[Recorded data]
# # # # #

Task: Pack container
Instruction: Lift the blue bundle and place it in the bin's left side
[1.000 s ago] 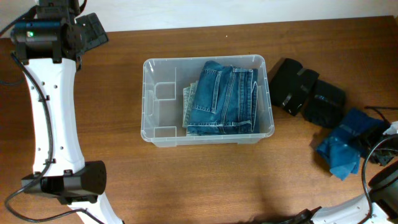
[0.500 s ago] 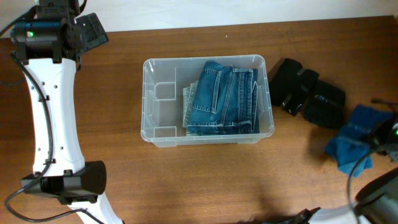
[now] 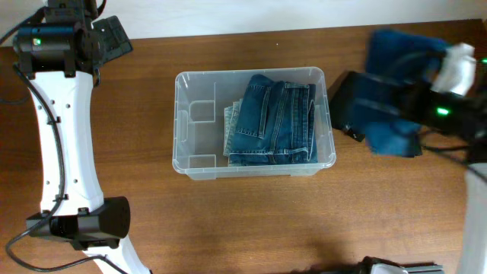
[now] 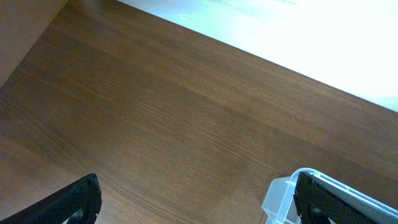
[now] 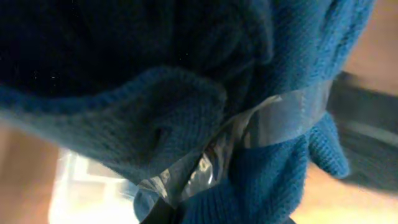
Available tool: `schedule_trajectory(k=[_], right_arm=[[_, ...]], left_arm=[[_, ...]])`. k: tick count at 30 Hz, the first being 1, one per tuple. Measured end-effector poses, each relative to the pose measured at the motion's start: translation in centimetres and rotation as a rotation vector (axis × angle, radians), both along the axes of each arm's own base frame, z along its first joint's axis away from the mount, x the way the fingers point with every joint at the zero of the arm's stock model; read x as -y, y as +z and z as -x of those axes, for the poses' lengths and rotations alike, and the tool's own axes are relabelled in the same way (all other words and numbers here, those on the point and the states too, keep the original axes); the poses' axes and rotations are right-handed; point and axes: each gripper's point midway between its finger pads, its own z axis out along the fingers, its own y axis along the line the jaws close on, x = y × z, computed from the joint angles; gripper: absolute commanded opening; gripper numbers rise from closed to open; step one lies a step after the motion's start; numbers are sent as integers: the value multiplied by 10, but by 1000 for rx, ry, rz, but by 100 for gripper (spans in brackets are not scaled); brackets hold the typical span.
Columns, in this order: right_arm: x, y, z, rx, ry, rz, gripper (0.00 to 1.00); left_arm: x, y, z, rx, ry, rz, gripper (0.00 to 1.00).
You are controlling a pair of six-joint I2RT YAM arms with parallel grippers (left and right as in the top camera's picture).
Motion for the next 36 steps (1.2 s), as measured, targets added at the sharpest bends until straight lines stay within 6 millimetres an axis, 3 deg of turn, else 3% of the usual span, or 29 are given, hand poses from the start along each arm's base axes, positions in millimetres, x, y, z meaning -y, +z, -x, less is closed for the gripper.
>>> schedule_trajectory(k=[3, 4, 7, 10, 14, 18, 23, 28, 36], right_arm=[[-75, 15, -16, 79, 178, -38, 8], [-92, 18, -19, 94, 215, -49, 8], [-158, 14, -29, 112, 336, -74, 8], [-211, -2, -39, 97, 404, -89, 8], [-262, -46, -54, 13, 427, -95, 8], [-293, -93, -71, -70, 399, -106, 7], [-310, -141, -80, -186, 335, -129, 6], [-322, -164, -77, -260, 295, -149, 6], [-340, -175, -63, -308, 298, -164, 6]], left_arm=[[0, 0, 0, 0, -1, 0, 99], [0, 0, 0, 0, 0, 0, 99], [0, 0, 0, 0, 0, 0, 99], [0, 0, 0, 0, 0, 0, 99], [0, 0, 0, 0, 0, 0, 99], [0, 0, 0, 0, 0, 0, 99], [0, 0, 0, 0, 0, 0, 99], [0, 0, 0, 0, 0, 0, 99], [0, 0, 0, 0, 0, 0, 99]])
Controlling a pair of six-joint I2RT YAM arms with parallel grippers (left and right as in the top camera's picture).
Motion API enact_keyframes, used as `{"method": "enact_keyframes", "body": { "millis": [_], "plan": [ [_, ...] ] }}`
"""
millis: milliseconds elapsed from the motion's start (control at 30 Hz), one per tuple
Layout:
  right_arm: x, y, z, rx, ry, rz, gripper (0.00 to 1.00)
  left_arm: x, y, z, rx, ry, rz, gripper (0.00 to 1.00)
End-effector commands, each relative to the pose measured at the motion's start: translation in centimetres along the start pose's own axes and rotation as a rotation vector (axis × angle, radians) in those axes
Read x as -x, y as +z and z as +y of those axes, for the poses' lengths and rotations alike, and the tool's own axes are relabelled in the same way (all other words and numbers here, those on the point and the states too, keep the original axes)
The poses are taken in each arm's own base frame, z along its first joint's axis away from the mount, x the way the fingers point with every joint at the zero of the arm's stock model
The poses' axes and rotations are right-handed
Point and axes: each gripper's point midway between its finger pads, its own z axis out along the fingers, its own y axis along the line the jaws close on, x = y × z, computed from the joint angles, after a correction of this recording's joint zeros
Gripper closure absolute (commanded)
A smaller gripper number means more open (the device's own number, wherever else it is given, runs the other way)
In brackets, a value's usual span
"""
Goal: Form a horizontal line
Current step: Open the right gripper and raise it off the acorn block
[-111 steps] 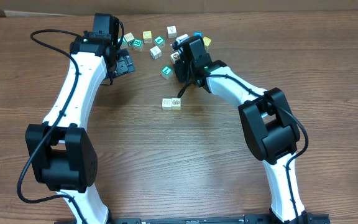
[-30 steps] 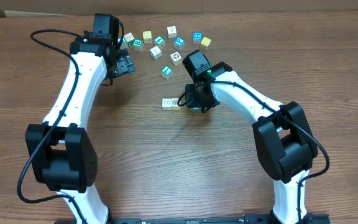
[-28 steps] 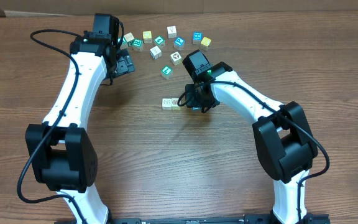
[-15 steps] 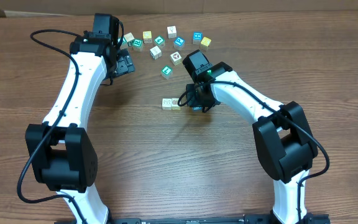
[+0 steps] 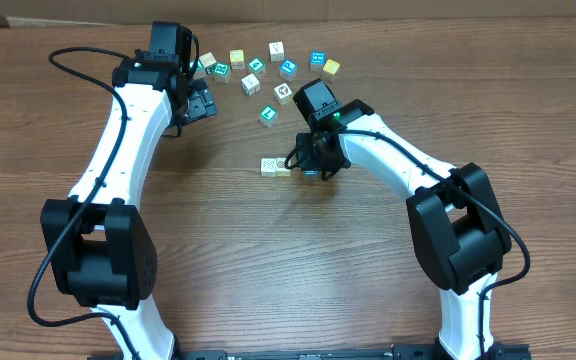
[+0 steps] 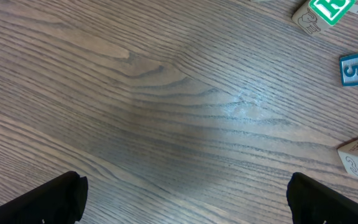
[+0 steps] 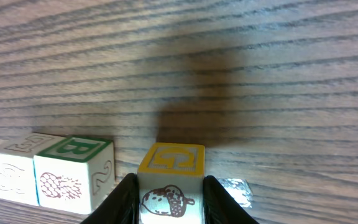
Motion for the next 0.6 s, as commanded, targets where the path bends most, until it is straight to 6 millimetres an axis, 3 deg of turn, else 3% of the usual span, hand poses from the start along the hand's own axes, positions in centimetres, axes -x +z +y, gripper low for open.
{"method": "enact_keyframes", "body": {
  "millis": [0,100,267,567],
  "plan": [
    [0.1,-0.5,0.4,0.022,0.008,-0.008,0.71,0.6,0.0,-0.1,0.007,0.000,-0.014,0.00],
    [0.1,-0.5,0.4,0.022,0.008,-0.009,0.63,0.6,0.0,-0.1,0.007,0.000,-0.014,0.00],
    [1.1,-0.7,0.9,0.044,0.005,-0.048,0.58,0.6,0.0,-0.1,0.007,0.000,-0.014,0.00],
    [5.8,-2.9,-1.6,0.032,0.079,-0.154,0.55,0.6,0.0,-0.1,0.007,0.000,-0.014,0.00]
  ]
}}
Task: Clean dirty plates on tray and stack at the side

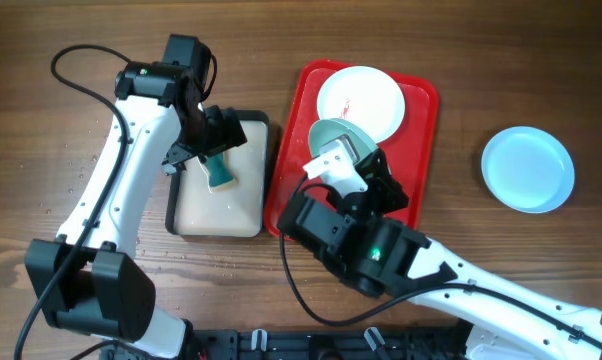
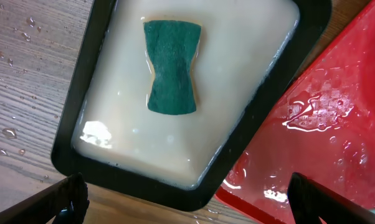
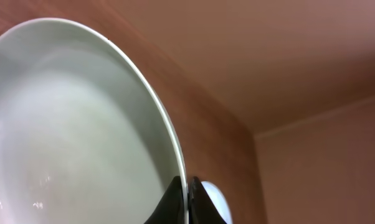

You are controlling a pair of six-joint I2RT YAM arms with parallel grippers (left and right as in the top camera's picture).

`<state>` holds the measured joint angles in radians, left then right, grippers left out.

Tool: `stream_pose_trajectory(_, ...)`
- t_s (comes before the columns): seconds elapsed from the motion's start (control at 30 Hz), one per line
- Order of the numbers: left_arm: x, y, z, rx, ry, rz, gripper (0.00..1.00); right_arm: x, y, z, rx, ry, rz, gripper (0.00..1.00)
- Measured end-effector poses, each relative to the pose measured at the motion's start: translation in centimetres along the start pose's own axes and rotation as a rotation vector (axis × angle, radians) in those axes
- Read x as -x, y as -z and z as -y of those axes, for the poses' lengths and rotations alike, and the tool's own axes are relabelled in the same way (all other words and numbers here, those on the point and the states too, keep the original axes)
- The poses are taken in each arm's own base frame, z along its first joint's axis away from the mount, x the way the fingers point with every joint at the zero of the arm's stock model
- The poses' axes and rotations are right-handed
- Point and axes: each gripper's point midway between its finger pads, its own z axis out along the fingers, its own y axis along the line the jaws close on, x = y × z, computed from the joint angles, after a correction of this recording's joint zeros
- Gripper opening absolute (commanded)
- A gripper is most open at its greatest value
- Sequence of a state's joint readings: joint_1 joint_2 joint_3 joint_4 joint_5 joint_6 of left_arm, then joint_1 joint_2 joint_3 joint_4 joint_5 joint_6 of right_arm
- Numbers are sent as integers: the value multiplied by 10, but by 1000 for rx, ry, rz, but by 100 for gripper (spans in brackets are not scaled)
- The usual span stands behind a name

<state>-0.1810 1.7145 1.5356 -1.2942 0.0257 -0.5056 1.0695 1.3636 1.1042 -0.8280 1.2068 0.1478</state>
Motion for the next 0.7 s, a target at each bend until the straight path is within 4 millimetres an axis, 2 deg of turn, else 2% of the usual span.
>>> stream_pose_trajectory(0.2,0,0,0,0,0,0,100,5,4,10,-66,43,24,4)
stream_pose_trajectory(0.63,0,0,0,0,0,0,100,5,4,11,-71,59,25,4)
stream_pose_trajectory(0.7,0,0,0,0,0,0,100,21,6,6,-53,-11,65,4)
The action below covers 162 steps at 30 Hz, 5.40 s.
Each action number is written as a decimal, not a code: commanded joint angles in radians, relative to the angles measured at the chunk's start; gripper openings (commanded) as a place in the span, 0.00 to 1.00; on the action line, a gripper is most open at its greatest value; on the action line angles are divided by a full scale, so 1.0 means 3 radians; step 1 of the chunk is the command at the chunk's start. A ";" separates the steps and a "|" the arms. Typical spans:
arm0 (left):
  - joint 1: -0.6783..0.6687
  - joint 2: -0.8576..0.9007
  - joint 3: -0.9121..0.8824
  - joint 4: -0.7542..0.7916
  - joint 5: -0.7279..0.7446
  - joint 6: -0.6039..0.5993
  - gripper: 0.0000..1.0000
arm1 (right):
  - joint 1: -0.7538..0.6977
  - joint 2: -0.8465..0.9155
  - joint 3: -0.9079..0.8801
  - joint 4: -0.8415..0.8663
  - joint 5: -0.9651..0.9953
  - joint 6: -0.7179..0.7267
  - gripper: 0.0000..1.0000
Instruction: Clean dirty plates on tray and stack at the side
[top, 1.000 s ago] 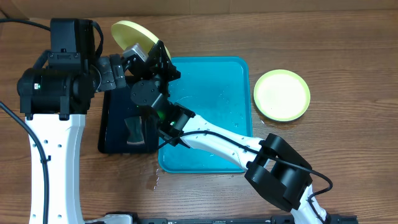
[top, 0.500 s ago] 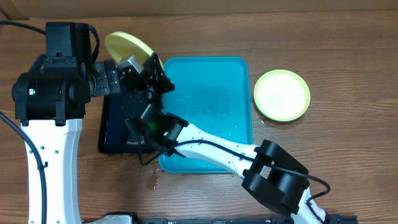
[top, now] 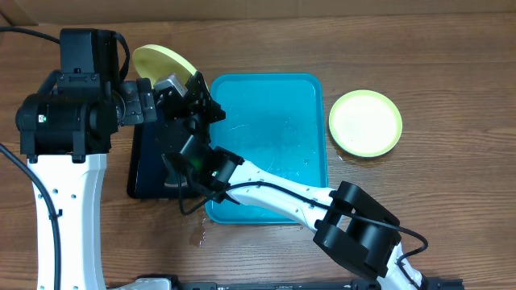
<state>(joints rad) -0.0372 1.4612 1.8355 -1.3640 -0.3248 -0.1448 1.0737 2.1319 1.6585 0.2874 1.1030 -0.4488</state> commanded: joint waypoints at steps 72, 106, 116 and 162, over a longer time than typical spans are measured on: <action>-0.0136 0.0228 -0.0069 0.0184 0.0537 -0.0103 1.00 | -0.3786 -0.1451 -0.1465 -0.3733 -0.3399 0.2823 0.19; -0.0139 0.0228 -0.0069 0.0186 0.0537 -0.0103 1.00 | -0.3786 -0.1457 -0.1347 -0.3765 -0.4205 0.1891 1.00; -0.0149 0.0229 -0.0069 0.0184 0.0537 -0.0103 1.00 | -0.3786 -0.1457 -0.1348 -0.3765 -0.4205 0.1891 1.00; -0.0206 0.0229 -0.0069 0.0184 0.0537 -0.0104 1.00 | -0.3635 -0.5689 -0.1403 -0.3797 -0.3679 0.1890 1.00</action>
<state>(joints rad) -0.0940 1.5364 1.8061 -1.3117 -0.1677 -0.1577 -0.0372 0.4976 1.2289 -0.8558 -0.0799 0.1257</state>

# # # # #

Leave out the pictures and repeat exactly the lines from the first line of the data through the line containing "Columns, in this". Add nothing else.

#### Exercise answer:
Task: Pack container
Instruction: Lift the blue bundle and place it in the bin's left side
[1.000 s ago] 
[0.500 s ago] 
[now] 
[now] 
[now] 
Available tool: `schedule_trajectory(k=[_], right_arm=[[_, ...]], left_arm=[[_, ...]])`. k: tick count at 30 Hz, the first being 1, one per tuple. Measured end-effector poses, each relative to the pose measured at the motion's start: translation in centimetres and rotation as a rotation vector (axis × angle, radians), both along the axes of each arm's own base frame, z along its first joint's axis away from the mount, x the way the fingers point with every joint at the zero of the arm's stock model; read x as -y, y as +z and z as -x of those axes, for the poses' lengths and rotations alike, and the tool's own axes are relabelled in the same way (all other words and numbers here, those on the point and the states too, keep the original axes); the poses' axes and rotations are right-handed; point and axes: each gripper's point midway between its finger pads, its own z axis out along the fingers, its own y axis along the line the jaws close on, x = y × z, computed from the joint angles; gripper: absolute commanded opening; gripper numbers rise from closed to open; step one lies a step after the motion's start; numbers are sent as integers: the value multiplied by 10, but by 1000 for rx, ry, rz, but by 100 for gripper (spans in brackets are not scaled); brackets hold the typical span.
Columns, in this order: right_arm: x, y, z, rx, ry, rz, gripper (0.00 to 1.00); left_arm: x, y, z, rx, ry, rz, gripper (0.00 to 1.00).

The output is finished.